[Directions]:
The reply should be a single number: the count of lines below that contain the word "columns".

[Recorded information]:
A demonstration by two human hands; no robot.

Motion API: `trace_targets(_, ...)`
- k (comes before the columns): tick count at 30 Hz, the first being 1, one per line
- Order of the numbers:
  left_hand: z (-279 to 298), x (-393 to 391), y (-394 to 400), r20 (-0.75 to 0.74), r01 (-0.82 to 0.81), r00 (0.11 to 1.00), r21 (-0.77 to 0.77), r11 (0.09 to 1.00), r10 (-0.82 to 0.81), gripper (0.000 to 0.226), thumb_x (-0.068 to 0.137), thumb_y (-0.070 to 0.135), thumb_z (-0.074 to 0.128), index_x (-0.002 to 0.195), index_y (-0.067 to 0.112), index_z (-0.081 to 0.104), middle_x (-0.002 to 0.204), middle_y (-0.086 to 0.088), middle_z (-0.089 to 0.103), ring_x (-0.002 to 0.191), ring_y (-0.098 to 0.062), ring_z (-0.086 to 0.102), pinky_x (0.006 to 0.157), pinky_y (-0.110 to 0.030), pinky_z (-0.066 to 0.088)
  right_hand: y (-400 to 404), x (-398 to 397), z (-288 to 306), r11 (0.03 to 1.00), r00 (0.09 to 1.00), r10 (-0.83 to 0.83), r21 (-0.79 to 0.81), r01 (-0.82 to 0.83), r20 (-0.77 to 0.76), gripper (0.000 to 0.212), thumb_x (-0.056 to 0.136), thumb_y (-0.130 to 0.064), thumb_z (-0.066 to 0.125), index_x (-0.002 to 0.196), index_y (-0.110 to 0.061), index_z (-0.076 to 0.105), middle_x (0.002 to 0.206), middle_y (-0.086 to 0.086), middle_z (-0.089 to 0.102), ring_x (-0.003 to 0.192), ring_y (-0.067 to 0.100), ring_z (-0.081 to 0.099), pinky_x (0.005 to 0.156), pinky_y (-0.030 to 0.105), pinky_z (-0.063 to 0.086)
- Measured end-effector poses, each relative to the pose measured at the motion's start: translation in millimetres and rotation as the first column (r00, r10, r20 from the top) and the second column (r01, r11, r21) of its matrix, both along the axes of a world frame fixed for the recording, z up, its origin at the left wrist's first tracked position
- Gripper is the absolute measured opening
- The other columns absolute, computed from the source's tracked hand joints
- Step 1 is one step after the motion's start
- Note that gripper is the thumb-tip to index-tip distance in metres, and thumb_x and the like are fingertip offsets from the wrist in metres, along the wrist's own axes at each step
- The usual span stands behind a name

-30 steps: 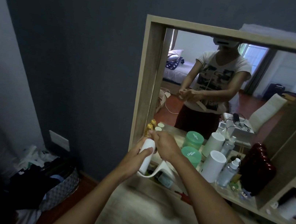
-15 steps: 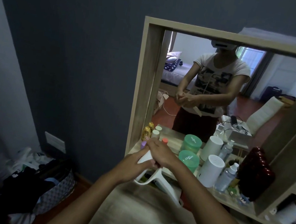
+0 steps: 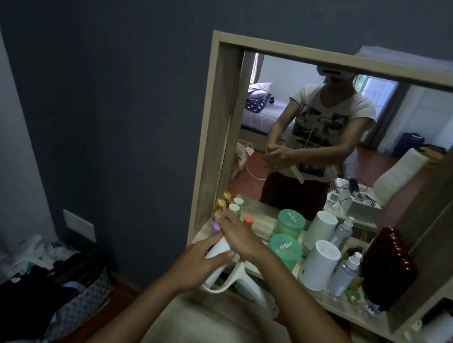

[Exercise solution]:
2